Effects of C incorporation on the luminescence properties of ZnSe grown by metalorganic chemical vapor deposition

Abstract The effects of C incorporation in heteroepitaxial ZnSe grown on GaAs by metalorganic chemical vapor deposition (MOCVD) with methylallylselenide (MASe), diethylselenide (DESe), and hydrogen selenide (H 2 Se) selenium precursors together with dimethylzinc (DMZn) are investigated. The effects of growth temperature and VI/II ratio are determined. In material grown at 480°C and above, all of the low temperature photoluminescence (PL) peaks are generally shifted several meV lower in energy than in material grown in the 300–425°C range. In particular, the light hole component of the neutral donor-bound exciton shifts down to around 2.792 eV, where it was incorrectly identified in previous work as an exciton bound to a complex involving C. Detailed PL and reflectance measurements give conclusive evidence for this interpretation.
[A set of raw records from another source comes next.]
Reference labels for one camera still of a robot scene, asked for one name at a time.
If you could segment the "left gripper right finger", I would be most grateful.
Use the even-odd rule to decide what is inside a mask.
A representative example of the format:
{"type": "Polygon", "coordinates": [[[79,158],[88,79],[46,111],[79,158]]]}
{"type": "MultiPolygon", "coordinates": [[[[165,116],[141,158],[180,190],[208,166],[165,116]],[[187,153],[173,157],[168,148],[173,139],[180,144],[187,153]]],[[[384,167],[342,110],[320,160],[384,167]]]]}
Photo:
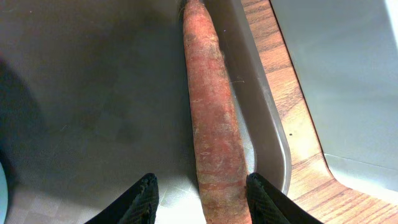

The peak shifts are attributed to increased thermal mismatch strain resulting from the higher growth temperature used with MASe and DESe. However, the VI/II ratio strongly affects the strain in samples grown at 500°C using DESe, suggesting that heavy C incorporation at the ZnSe/GaAs interface may stimulate the thermal relaxation. The mechanism might involve the formation of C-related microprecipitates near the interface, which then nucleate misfit dislocations. We conclude that C from the growth precursors does not produce any new PL peaks above 1.4 eV in MOCVD ZnSe. Moreover, the room temperature PL efficiency is not degraded in C-contaminated material, suggesting that C is not an important non-radiative recombination center in ZnSe. The incorporation of moderate C levels is found to have little effect on the optoelectronic properties of MOCVD ZnSe.